Sono arrivato finalmente a Piazzale Kennedy dove si stavano riunendo nel frattempo tutti i manifestanti e questo per me era motivo di sicurezza: mi sentivo a casa dopo una fuga davvero pericolosa.

Ho visto Agnoletto, ho sentito Bertinotti, ho incontrato alcuni compagni di Sambuceto (CH) i quali mi sono stati vicino sino al momento della partenza, il giorno dopo.

Il problema effettivamente era a quel punto la mia posizione giudiziaria: dovevo considerarmi in stato di fermo e quindi latitante dal momento che i miei compagni feriti erano stati tutti arrestati ed io invece ero fuggito?  

E se ero latitante, avrei dovuto continuare a nascondermi sino all’arrivo a Pescara?

Se invece ero un uomo libero, perché i miei compagni, nella mia stessa condizione, erano stati arrestati?

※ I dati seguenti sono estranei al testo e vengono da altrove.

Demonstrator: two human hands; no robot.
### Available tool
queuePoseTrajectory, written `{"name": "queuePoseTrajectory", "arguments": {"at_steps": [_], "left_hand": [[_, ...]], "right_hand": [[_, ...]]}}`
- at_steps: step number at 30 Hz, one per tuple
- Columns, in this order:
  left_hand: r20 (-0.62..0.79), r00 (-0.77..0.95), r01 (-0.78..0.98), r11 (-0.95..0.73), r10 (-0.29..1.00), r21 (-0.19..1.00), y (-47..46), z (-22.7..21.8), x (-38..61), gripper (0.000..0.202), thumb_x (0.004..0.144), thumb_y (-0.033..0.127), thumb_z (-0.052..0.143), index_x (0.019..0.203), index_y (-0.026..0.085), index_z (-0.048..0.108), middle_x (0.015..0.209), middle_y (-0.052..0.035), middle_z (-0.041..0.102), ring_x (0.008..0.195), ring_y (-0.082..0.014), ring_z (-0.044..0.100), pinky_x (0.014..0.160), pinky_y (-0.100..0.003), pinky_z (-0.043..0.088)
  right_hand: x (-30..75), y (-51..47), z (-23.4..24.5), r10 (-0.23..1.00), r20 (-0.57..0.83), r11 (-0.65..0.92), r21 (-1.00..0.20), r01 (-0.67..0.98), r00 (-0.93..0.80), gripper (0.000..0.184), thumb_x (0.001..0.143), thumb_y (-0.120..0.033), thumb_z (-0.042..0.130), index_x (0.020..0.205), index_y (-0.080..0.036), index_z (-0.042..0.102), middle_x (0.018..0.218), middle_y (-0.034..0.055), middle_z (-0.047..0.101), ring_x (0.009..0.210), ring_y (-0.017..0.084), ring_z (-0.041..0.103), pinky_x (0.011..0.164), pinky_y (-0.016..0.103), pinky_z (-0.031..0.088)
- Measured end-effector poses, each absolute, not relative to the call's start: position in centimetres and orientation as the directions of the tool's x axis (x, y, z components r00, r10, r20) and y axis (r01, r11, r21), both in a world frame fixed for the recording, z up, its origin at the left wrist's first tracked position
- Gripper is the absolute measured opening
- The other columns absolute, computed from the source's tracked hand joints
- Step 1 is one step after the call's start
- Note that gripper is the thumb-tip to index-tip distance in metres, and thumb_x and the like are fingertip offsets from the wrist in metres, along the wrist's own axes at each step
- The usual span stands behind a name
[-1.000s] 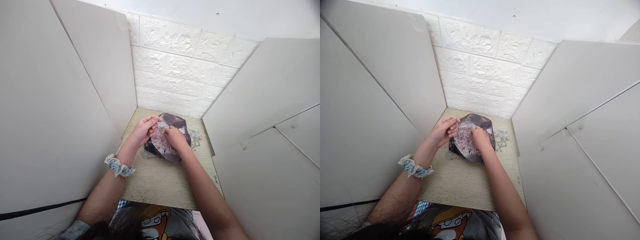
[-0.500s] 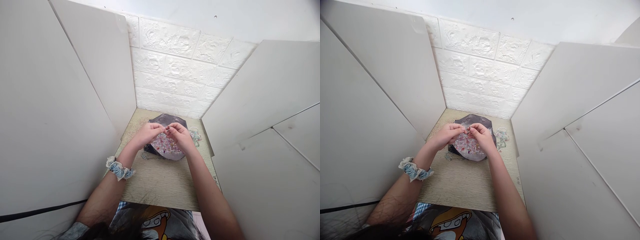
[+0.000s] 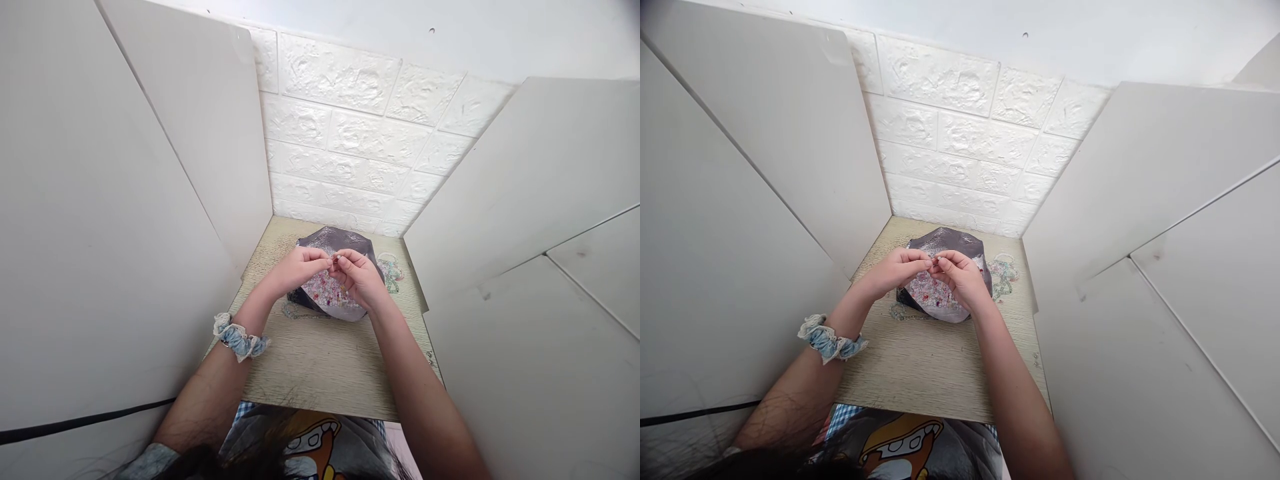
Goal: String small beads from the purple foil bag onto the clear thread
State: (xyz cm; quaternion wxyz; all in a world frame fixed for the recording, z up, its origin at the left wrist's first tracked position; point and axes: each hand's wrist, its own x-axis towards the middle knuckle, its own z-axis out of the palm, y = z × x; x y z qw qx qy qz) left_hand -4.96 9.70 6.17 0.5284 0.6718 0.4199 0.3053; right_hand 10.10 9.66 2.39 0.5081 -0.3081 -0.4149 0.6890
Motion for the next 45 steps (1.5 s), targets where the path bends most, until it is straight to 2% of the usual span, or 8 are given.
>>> {"name": "queuePoseTrajectory", "arguments": {"at_steps": [9, 18, 27, 45], "left_hand": [[-0.008, 0.476, 0.25, -0.126, 0.879, 0.96, 9.71, 6.04, -5.0, 0.023, 0.071, 0.031, 0.045, 0.067, 0.013, 0.06, 0.053, 0.0033, 0.04, 0.046, -0.0055, 0.026, 0.043, -0.02, 0.02], [-0.01, 0.463, 0.266, -0.128, 0.886, 0.955, 9.69, 6.04, -5.03, 0.022, 0.071, 0.03, 0.045, 0.065, 0.013, 0.058, 0.051, 0.0042, 0.038, 0.045, -0.0052, 0.026, 0.043, -0.02, 0.02], [0.016, 0.469, 0.278, -0.165, 0.883, 0.946, 9.83, 5.86, -5.04, 0.026, 0.071, 0.032, 0.045, 0.071, 0.013, 0.063, 0.062, -0.0004, 0.053, 0.055, -0.0087, 0.039, 0.05, -0.022, 0.029], [0.018, 0.499, 0.298, -0.191, 0.866, 0.935, 9.89, 5.79, -5.12, 0.027, 0.073, 0.031, 0.041, 0.072, 0.012, 0.062, 0.064, 0.0002, 0.051, 0.056, -0.0084, 0.038, 0.052, -0.022, 0.028]], "right_hand": [[10.02, 9.75, 2.33, 0.956, -0.03, -0.16, -0.889, -0.429, -0.293, 0.018, 0.06, -0.031, 0.069, 0.072, -0.018, 0.062, 0.065, -0.0025, 0.061, 0.059, 0.005, 0.056, 0.062, 0.017, 0.048], [10.01, 9.68, 2.41, 0.957, -0.016, -0.147, -0.888, -0.436, -0.291, 0.018, 0.061, -0.031, 0.068, 0.072, -0.019, 0.062, 0.064, -0.0026, 0.061, 0.06, 0.006, 0.057, 0.062, 0.017, 0.048], [10.07, 9.72, 2.25, 0.956, -0.039, -0.162, -0.897, -0.41, -0.292, 0.017, 0.061, -0.03, 0.068, 0.072, -0.019, 0.061, 0.066, -0.0026, 0.061, 0.06, 0.006, 0.056, 0.064, 0.019, 0.048], [9.91, 9.78, 2.16, 0.956, -0.036, -0.166, -0.884, -0.437, -0.29, 0.015, 0.062, -0.029, 0.067, 0.073, -0.019, 0.062, 0.064, -0.003, 0.061, 0.058, 0.005, 0.056, 0.062, 0.017, 0.048]]}}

Continuavo ad avere paura anche se la vicinanza dei compagni ritrovati mi metteva dell’umore giusto per affrontare la notte ed il giorno successivo della grande manifestazione.
Ho trascorso la notte come un vero latitante: sino alle due di notte sono stato ospite di un ragazzo di Genova che non conoscevo e che mi era stato presentato da persona sicura; dalle due sino al mattino sono stato presso la pensione Don Orione, in Via Cellini, luogo di orientamento cattolico quindi insospettabile, insieme ad un gruppo di compagni di Pescara che mi stavano aspettando.

Il giorno dopo abbiamo deciso che sarebbe stato meglio che io fossi andato alla manifestazione anche se le mie precarie condizioni fisiche sembravano impedirmelo.

Era meglio non restar soli.  

Alla manifestazione mi sono trovato di nuovo in mezzo agli scontri sul lungomare ma devo dire di essere stato abbastanza fortunato dal momento che sono subito riuscito a trovare una via di fuga e fare rientro senza particolari problemi, alla pensione Don Orione dove ho aspettato sino alla partenza del treno speciale che mi ha riportato finalmente a Pescara.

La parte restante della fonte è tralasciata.